How to Derive the Policy Gradient with Monte Carlo Sampling?

A Review of the Objective

Let $\theta$ represent the parameters of our neural network, and let $\tau$ represent a specific trajectory sampled from the probability distribution of all possible trajectories, denoted by $p_\theta(\tau)$ . Our goal is to find the optimal parameter $\theta^\star$ that maximize our expected value.

We define our objective function, $J(\theta)$ , as the expected reward over these trajectories:

J(\theta) = E_{\tau \sim p_\theta(\tau)}[r(\tau)].

To maximize this expected value, we need to find the gradient of $J(\theta)$ with respect to $\theta$ . We will show that this gradient can be expressed in a form that allows for estimation via Monte Carlo sampling.

Remark

A brief note on the notation $\tau \sim p_\theta(\tau)$ :

The term $p_\theta(\tau)$ defines the probability distribution over all possible trajectories, parameterized by our network weights $\theta$ .
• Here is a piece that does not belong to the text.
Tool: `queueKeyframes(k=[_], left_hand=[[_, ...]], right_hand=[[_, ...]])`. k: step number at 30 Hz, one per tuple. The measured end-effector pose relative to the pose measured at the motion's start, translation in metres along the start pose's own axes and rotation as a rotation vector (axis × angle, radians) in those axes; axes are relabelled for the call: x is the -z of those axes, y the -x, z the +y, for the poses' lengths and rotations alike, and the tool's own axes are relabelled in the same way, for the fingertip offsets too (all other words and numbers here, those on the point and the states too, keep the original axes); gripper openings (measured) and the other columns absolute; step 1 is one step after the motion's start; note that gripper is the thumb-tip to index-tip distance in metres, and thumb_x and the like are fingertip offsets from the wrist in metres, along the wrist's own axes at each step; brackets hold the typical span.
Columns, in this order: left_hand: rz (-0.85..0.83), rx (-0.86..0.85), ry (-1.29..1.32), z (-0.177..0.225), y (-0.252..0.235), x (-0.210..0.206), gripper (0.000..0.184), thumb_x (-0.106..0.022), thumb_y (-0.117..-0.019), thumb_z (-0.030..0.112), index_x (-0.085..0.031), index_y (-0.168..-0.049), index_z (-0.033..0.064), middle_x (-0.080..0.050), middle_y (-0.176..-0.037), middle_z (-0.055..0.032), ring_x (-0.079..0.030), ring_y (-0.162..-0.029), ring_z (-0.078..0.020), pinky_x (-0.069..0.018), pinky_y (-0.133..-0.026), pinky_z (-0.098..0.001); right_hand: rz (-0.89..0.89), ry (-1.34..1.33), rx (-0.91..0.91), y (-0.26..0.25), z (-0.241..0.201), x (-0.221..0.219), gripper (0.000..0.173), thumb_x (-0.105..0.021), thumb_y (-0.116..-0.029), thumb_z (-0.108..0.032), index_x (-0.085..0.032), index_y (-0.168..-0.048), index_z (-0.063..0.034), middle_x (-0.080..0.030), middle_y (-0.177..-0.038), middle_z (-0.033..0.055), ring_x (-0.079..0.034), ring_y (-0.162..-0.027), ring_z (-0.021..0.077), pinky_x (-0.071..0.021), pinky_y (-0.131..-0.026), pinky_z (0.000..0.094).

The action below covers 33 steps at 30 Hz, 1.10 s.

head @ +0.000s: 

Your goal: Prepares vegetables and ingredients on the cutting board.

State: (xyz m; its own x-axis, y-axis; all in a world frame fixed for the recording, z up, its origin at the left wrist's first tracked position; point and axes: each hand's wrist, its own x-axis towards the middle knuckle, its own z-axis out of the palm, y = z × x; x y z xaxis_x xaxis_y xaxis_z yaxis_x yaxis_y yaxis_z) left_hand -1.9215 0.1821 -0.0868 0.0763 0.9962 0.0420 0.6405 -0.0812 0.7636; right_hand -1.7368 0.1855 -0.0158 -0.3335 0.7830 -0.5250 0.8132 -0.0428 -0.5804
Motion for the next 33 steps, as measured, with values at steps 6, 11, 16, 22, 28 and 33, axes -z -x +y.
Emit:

The variable $\tau$ refers to one specific, concrete trajectory.

The symbol $\sim$ means “is sampled from”.

In short, $\tau \sim p_\theta(\tau)$ means “A specific trajectory $\tau$ is sampled from the distribution of all possible trajectories defined by $p_{\theta}$ .”

Calculating the Gradient of $J(\theta)$

Because expected values represent a statistical average over a continuous space of trajectories, we can express $J(\theta)$ formally using an integral:

J(\theta) = \int p_\theta(\tau)r(\tau)d\tau.

We compute the gradient of $J(\theta)$ with respect to $\theta$ by taking the derivative of the integral. Assuming we can pass the gradient operator inside the integral, we see that:

\begin{align} \nabla_\theta J(\theta) &= \nabla_\theta \left( \int p_\theta(\tau)r(\tau)d\tau \right) \\ & = \int \nabla_\theta p_\theta(\tau)r(\tau)d\tau \end{align}

Remark

Note that $\nabla_\theta$ is an operator, not a variable. The expression $\nabla_\theta J(\theta)$ should be interpreted as applying the gradient operator to $J(\theta)$ , not as multiplying $\nabla_\theta$ by $J(\theta)$ .

To evaluate this integral numerically, one might initially consider Riemann sum. In a standard Riemann sum for an integral $\displaystyle \int f(x)dx$ , we evaluate the function at specific points and multiply by a small width $\Delta x$ .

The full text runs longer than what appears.